* **TASK DATA**:
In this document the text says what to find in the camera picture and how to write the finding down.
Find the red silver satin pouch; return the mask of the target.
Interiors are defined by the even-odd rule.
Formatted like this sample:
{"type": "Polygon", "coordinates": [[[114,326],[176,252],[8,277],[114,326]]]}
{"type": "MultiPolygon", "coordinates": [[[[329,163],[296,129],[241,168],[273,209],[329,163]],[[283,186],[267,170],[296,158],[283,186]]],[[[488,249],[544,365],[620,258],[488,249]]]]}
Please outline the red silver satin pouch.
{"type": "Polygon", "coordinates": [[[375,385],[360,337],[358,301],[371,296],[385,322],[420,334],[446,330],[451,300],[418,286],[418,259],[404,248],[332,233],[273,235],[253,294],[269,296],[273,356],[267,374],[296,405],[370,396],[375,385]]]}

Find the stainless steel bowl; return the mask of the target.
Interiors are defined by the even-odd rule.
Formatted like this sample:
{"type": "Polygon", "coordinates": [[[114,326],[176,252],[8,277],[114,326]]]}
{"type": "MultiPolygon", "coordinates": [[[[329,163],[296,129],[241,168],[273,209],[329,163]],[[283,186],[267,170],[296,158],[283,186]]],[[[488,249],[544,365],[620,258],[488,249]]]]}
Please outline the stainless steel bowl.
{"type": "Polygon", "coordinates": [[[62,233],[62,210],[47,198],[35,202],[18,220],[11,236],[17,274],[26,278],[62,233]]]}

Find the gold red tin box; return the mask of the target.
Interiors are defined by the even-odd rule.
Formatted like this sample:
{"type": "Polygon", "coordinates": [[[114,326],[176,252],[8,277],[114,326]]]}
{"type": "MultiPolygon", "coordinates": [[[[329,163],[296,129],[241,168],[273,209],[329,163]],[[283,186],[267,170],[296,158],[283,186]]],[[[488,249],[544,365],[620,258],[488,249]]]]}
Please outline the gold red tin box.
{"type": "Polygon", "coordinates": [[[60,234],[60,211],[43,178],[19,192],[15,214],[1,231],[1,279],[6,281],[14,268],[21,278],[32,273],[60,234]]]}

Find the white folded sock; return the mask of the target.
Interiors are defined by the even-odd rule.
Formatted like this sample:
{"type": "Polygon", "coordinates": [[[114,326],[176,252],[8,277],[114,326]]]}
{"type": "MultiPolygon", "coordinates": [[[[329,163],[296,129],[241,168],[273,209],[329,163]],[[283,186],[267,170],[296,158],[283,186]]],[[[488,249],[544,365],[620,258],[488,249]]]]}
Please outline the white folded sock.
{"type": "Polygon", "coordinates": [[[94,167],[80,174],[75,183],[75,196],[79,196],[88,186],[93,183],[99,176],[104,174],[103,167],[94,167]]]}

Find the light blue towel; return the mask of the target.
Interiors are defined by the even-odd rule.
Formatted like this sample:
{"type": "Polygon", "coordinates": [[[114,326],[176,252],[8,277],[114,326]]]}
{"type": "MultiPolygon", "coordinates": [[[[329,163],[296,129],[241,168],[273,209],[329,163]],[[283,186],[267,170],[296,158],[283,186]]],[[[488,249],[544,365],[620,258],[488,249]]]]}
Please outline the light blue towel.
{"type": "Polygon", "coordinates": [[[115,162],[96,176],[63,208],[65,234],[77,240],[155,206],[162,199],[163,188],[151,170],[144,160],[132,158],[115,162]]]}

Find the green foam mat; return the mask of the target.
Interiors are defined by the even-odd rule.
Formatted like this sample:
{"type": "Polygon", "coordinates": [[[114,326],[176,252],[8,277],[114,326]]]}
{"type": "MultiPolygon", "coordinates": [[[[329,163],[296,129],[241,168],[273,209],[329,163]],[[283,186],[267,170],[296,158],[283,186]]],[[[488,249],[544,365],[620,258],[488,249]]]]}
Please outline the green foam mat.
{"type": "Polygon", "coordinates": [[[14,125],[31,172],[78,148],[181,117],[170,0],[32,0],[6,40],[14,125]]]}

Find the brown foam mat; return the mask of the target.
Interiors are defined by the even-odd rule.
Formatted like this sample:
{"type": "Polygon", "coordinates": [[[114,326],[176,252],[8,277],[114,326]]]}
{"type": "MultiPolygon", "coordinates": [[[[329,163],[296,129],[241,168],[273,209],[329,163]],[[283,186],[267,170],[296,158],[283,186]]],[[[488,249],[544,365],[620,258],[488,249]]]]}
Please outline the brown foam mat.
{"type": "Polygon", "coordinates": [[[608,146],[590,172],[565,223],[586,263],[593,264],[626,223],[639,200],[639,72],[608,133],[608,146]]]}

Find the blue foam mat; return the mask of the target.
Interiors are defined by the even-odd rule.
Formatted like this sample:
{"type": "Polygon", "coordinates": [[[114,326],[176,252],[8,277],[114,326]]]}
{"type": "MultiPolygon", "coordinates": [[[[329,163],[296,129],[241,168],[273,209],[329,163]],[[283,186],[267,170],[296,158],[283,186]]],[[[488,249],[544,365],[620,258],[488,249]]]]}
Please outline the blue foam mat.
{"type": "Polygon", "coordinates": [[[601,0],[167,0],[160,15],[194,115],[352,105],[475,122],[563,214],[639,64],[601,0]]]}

* **TASK PROMPT**: Having read the records above, print them out again exactly.

* **THE COMPLETED TASK**:
In this document the text says what to find in the camera picture and how to write the finding down.
Find the red silver satin pouch; return the mask of the target.
Interiors are defined by the even-odd rule.
Formatted like this sample:
{"type": "Polygon", "coordinates": [[[114,326],[176,252],[8,277],[114,326]]]}
{"type": "MultiPolygon", "coordinates": [[[[329,163],[296,129],[241,168],[273,209],[329,163]],[[283,186],[267,170],[296,158],[283,186]]],[[[488,249],[544,365],[620,258],[488,249]]]]}
Please outline the red silver satin pouch.
{"type": "Polygon", "coordinates": [[[375,385],[360,337],[358,301],[371,296],[385,322],[420,334],[446,330],[451,300],[418,286],[418,259],[404,248],[332,233],[273,235],[253,294],[269,296],[273,356],[267,374],[296,405],[370,396],[375,385]]]}

Find the stainless steel bowl; return the mask of the target.
Interiors are defined by the even-odd rule.
Formatted like this sample:
{"type": "Polygon", "coordinates": [[[114,326],[176,252],[8,277],[114,326]]]}
{"type": "MultiPolygon", "coordinates": [[[[329,163],[296,129],[241,168],[273,209],[329,163]],[[283,186],[267,170],[296,158],[283,186]]],[[[488,249],[544,365],[620,258],[488,249]]]]}
Please outline the stainless steel bowl.
{"type": "Polygon", "coordinates": [[[62,233],[62,210],[47,198],[35,202],[18,220],[11,236],[17,274],[26,278],[62,233]]]}

Find the gold red tin box; return the mask of the target.
Interiors are defined by the even-odd rule.
Formatted like this sample:
{"type": "Polygon", "coordinates": [[[114,326],[176,252],[8,277],[114,326]]]}
{"type": "MultiPolygon", "coordinates": [[[[329,163],[296,129],[241,168],[273,209],[329,163]],[[283,186],[267,170],[296,158],[283,186]]],[[[488,249],[544,365],[620,258],[488,249]]]]}
Please outline the gold red tin box.
{"type": "Polygon", "coordinates": [[[60,234],[60,211],[43,178],[19,192],[15,214],[1,231],[1,279],[6,281],[14,268],[21,278],[32,273],[60,234]]]}

Find the white folded sock; return the mask of the target.
Interiors are defined by the even-odd rule.
Formatted like this sample:
{"type": "Polygon", "coordinates": [[[114,326],[176,252],[8,277],[114,326]]]}
{"type": "MultiPolygon", "coordinates": [[[[329,163],[296,129],[241,168],[273,209],[329,163]],[[283,186],[267,170],[296,158],[283,186]]],[[[488,249],[544,365],[620,258],[488,249]]]]}
Please outline the white folded sock.
{"type": "Polygon", "coordinates": [[[94,167],[80,174],[75,183],[75,196],[79,196],[88,186],[93,183],[99,176],[104,174],[103,167],[94,167]]]}

Find the light blue towel; return the mask of the target.
Interiors are defined by the even-odd rule.
Formatted like this sample:
{"type": "Polygon", "coordinates": [[[114,326],[176,252],[8,277],[114,326]]]}
{"type": "MultiPolygon", "coordinates": [[[[329,163],[296,129],[241,168],[273,209],[329,163]],[[283,186],[267,170],[296,158],[283,186]]],[[[488,249],[544,365],[620,258],[488,249]]]]}
Please outline the light blue towel.
{"type": "Polygon", "coordinates": [[[115,162],[96,176],[63,208],[65,234],[77,240],[155,206],[162,199],[163,188],[151,170],[144,160],[132,158],[115,162]]]}

Find the green foam mat; return the mask of the target.
Interiors are defined by the even-odd rule.
Formatted like this sample:
{"type": "Polygon", "coordinates": [[[114,326],[176,252],[8,277],[114,326]]]}
{"type": "MultiPolygon", "coordinates": [[[[329,163],[296,129],[241,168],[273,209],[329,163]],[[283,186],[267,170],[296,158],[283,186]]],[[[488,249],[544,365],[620,258],[488,249]]]]}
Please outline the green foam mat.
{"type": "Polygon", "coordinates": [[[14,125],[31,172],[78,148],[181,117],[170,0],[32,0],[6,40],[14,125]]]}

Find the brown foam mat; return the mask of the target.
Interiors are defined by the even-odd rule.
Formatted like this sample:
{"type": "Polygon", "coordinates": [[[114,326],[176,252],[8,277],[114,326]]]}
{"type": "MultiPolygon", "coordinates": [[[[329,163],[296,129],[241,168],[273,209],[329,163]],[[283,186],[267,170],[296,158],[283,186]]],[[[488,249],[544,365],[620,258],[488,249]]]]}
Please outline the brown foam mat.
{"type": "Polygon", "coordinates": [[[608,146],[590,172],[565,223],[586,263],[593,264],[626,223],[639,200],[639,72],[608,133],[608,146]]]}

Find the blue foam mat; return the mask of the target.
Interiors are defined by the even-odd rule.
Formatted like this sample:
{"type": "Polygon", "coordinates": [[[114,326],[176,252],[8,277],[114,326]]]}
{"type": "MultiPolygon", "coordinates": [[[[329,163],[296,129],[241,168],[273,209],[329,163]],[[283,186],[267,170],[296,158],[283,186]]],[[[488,249],[544,365],[620,258],[488,249]]]]}
Please outline the blue foam mat.
{"type": "Polygon", "coordinates": [[[601,0],[167,0],[160,15],[194,115],[352,105],[475,122],[563,214],[639,64],[601,0]]]}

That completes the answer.